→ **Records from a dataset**
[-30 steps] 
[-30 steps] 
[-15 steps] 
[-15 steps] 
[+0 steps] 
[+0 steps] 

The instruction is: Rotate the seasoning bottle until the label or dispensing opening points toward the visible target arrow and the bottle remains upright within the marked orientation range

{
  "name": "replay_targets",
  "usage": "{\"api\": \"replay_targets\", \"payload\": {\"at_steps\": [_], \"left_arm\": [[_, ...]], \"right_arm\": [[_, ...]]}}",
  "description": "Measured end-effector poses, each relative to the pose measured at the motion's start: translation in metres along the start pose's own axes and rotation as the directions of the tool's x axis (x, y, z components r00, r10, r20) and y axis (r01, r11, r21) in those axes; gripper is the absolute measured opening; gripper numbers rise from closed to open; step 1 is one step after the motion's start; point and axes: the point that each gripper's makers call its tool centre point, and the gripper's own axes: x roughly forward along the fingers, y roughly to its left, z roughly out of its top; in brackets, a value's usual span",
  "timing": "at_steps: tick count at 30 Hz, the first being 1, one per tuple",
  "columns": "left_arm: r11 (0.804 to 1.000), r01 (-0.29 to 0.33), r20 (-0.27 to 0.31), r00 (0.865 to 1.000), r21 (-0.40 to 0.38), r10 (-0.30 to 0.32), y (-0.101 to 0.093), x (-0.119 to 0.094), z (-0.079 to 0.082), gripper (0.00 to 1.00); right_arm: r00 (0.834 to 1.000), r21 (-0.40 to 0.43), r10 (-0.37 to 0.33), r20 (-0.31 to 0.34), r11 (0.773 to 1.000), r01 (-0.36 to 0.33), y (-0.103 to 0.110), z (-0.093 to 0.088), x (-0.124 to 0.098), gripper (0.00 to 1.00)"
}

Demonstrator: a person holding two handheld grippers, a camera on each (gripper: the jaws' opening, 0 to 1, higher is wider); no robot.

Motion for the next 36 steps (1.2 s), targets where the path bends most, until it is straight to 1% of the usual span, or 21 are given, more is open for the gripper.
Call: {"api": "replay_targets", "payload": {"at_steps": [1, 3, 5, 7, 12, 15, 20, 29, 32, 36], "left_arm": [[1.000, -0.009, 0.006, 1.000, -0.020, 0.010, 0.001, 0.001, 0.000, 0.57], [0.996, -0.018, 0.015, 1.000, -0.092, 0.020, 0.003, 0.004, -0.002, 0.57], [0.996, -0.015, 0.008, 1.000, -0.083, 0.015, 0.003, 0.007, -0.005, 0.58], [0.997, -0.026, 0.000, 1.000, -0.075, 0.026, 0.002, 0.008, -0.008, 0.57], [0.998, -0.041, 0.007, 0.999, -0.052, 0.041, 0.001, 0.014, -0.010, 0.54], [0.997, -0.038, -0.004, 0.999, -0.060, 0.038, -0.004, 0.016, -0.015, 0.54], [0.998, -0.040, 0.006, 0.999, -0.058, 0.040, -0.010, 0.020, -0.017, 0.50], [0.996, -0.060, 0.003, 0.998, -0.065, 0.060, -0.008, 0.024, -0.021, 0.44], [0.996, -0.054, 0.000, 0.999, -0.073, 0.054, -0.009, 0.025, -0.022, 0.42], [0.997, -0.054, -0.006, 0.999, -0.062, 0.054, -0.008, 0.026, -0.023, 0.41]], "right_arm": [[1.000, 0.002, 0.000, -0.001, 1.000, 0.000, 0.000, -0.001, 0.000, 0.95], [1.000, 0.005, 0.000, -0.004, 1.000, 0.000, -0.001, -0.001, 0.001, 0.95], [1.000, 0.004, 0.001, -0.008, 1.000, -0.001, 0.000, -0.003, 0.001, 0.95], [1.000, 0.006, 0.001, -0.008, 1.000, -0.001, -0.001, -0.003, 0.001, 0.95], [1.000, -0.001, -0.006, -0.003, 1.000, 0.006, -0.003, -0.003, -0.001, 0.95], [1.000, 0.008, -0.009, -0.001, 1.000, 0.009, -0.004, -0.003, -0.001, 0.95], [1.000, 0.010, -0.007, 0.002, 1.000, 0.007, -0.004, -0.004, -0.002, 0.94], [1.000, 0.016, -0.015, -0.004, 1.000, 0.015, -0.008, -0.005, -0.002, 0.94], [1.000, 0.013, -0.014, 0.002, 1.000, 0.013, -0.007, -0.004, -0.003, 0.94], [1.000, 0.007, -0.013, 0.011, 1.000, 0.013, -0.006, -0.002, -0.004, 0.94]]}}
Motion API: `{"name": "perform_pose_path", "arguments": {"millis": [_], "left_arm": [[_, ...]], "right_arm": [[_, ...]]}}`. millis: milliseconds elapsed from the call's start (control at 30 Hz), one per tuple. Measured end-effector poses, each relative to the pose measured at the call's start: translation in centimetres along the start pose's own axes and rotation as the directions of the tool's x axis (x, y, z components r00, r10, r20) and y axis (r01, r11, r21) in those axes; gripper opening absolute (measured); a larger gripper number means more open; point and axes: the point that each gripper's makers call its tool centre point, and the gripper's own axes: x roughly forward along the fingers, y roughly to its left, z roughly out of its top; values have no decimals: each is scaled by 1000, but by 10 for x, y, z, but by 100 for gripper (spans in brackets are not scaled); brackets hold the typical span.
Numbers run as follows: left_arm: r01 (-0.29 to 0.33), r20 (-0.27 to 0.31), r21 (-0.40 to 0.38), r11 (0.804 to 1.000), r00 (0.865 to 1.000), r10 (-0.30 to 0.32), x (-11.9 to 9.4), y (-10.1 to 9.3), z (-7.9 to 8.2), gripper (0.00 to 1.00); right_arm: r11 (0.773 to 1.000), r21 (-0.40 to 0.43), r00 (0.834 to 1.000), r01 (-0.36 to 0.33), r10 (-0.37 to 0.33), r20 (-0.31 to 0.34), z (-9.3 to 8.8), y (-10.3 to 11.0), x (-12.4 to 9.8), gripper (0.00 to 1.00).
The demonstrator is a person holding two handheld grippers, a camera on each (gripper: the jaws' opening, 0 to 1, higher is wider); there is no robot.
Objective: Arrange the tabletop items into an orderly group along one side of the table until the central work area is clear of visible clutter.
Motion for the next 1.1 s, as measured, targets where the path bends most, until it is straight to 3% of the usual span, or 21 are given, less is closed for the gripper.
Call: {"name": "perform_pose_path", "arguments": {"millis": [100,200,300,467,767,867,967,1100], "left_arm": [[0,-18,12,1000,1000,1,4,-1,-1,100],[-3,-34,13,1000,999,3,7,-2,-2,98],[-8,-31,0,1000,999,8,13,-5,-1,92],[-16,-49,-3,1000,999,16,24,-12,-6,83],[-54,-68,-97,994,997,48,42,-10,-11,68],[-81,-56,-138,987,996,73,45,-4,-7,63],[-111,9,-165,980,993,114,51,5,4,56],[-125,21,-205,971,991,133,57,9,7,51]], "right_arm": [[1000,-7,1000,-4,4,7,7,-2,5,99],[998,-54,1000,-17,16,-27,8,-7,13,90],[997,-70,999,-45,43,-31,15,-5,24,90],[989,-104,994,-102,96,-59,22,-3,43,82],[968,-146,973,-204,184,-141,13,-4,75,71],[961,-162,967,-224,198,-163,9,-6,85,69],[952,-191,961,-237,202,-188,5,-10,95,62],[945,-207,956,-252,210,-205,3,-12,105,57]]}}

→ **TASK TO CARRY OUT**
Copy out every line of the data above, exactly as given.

→ **PROBLEM SOLUTION**
[-30 steps] 
[-30 steps] 
[-15 steps] 
[-15 steps] 
[+0 steps] 
[+0 steps] 

The instruction is: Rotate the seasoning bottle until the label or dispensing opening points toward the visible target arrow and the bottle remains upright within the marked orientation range

{
  "name": "replay_targets",
  "usage": "{\"api\": \"replay_targets\", \"payload\": {\"at_steps\": [_], \"left_arm\": [[_, ...]], \"right_arm\": [[_, ...]]}}",
  "description": "Measured end-effector poses, each relative to the pose measured at the motion's start: translation in metres along the start pose's own axes and rotation as the directions of the tool's x axis (x, y, z components r00, r10, r20) and y axis (r01, r11, r21) in those axes; gripper is the absolute measured opening; gripper numbers rise from closed to open; step 1 is one step after the motion's start; point and axes: the point that each gripper's makers call its tool centre point, and the gripper's own axes: x roughly forward along the fingers, y roughly to its left, z roughly out of its top; in brackets, a value's usual span",
  "timing": "at_steps: tick count at 30 Hz, the first being 1, one per tuple",
  "columns": "left_arm: r11 (0.804 to 1.000), r01 (-0.29 to 0.33), r20 (-0.27 to 0.31), r00 (0.865 to 1.000), r21 (-0.40 to 0.38), r10 (-0.30 to 0.32), y (-0.101 to 0.093), x (-0.119 to 0.094), z (-0.079 to 0.082), gripper (0.00 to 1.00); right_arm: r00 (0.834 to 1.000), r21 (-0.40 to 0.43), r10 (-0.37 to 0.33), r20 (-0.31 to 0.34), r11 (0.773 to 1.000), r01 (-0.36 to 0.33), y (-0.103 to 0.110), z (-0.093 to 0.088), x (-0.124 to 0.098), gripper (0.00 to 1.00)"
}

Demonstrator: a person holding two handheld grippers, a camera on each (gripper: the jaws' opening, 0 to 1, higher is wider); no robot.

Motion for the next 36 steps (1.2 s), targets where the path bends most, until it is straight to 1% of the usual span, or 21 are given, more is open for the gripper.
Call: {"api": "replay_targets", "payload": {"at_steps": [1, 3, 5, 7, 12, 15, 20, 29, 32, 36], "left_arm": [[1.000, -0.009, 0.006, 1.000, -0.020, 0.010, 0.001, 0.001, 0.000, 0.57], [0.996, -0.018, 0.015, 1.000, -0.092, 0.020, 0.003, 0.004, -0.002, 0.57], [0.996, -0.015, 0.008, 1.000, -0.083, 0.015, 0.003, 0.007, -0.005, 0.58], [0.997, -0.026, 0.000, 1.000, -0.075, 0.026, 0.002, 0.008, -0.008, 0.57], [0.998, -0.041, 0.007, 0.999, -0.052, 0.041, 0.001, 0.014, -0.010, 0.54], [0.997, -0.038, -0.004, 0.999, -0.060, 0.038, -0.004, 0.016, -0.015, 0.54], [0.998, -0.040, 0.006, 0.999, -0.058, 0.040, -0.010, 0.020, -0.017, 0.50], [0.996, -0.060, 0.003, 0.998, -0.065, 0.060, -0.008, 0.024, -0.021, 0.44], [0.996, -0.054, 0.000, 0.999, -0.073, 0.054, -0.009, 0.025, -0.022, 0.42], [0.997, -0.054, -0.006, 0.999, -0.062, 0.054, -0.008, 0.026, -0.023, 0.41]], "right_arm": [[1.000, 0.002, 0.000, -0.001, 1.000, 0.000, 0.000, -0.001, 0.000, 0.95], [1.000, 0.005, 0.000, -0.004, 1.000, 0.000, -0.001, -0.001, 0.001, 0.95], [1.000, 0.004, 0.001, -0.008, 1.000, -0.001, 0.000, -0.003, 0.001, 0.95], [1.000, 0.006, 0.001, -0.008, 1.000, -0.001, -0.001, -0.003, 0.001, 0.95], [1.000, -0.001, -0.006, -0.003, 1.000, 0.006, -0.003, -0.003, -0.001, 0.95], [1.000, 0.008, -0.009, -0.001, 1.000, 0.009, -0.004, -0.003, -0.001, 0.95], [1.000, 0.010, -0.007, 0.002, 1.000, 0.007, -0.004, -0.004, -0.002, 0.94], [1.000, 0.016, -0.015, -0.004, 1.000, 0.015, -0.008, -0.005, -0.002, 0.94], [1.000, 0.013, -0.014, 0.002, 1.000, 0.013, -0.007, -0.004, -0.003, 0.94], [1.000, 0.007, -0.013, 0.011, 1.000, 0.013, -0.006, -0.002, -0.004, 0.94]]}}
Motion API: `{"name": "perform_pose_path", "arguments": {"millis": [_], "left_arm": [[_, ...]], "right_arm": [[_, ...]]}}`. millis: milliseconds elapsed from the call's start (control at 30 Hz), one per tuple. Measured end-effector poses, each relative to the pose measured at the call's start: translation in centimetres along the start pose's own axes and rotation as the directions of the tool's x axis (x, y, z components r00, r10, r20) and y axis (r01, r11, r21) in those axes; gripper opening absolute (measured); a larger gripper number means more open; point and axes: the point that each gripper's makers call its tool centre point, and the gripper's own axes: x roughly forward along the fingers, y roughly to its left, z roughly out of its top; values have no decimals: each is scaled by 1000, but by 10 for x, y, z, but by 100 for gripper (spans in brackets are not scaled); brackets hold the typical span.
Numbers run as follows: left_arm: r01 (-0.29 to 0.33), r20 (-0.27 to 0.31), r21 (-0.40 to 0.38), r11 (0.804 to 1.000), r00 (0.865 to 1.000), r10 (-0.30 to 0.32), x (-11.9 to 9.4), y (-10.1 to 9.3), z (-7.9 to 8.2), gripper (0.00 to 1.00); right_arm: r11 (0.773 to 1.000), r21 (-0.40 to 0.43), r00 (0.834 to 1.000), r01 (-0.36 to 0.33), r10 (-0.37 to 0.33), r20 (-0.31 to 0.34), z (-9.3 to 8.8), y (-10.3 to 11.0), x (-12.4 to 9.8), gripper (0.00 to 1.00).
The demonstrator is a person holding two handheld grippers, a camera on each (gripper: the jaws' opening, 0 to 1, higher is wider); there is no robot.
Objective: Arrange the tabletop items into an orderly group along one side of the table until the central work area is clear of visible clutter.
Motion for the next 1.1 s, as measured, targets where the path bends most, until it is straight to 3% of the usual span, or 21 are given, less is closed for the gripper.
Call: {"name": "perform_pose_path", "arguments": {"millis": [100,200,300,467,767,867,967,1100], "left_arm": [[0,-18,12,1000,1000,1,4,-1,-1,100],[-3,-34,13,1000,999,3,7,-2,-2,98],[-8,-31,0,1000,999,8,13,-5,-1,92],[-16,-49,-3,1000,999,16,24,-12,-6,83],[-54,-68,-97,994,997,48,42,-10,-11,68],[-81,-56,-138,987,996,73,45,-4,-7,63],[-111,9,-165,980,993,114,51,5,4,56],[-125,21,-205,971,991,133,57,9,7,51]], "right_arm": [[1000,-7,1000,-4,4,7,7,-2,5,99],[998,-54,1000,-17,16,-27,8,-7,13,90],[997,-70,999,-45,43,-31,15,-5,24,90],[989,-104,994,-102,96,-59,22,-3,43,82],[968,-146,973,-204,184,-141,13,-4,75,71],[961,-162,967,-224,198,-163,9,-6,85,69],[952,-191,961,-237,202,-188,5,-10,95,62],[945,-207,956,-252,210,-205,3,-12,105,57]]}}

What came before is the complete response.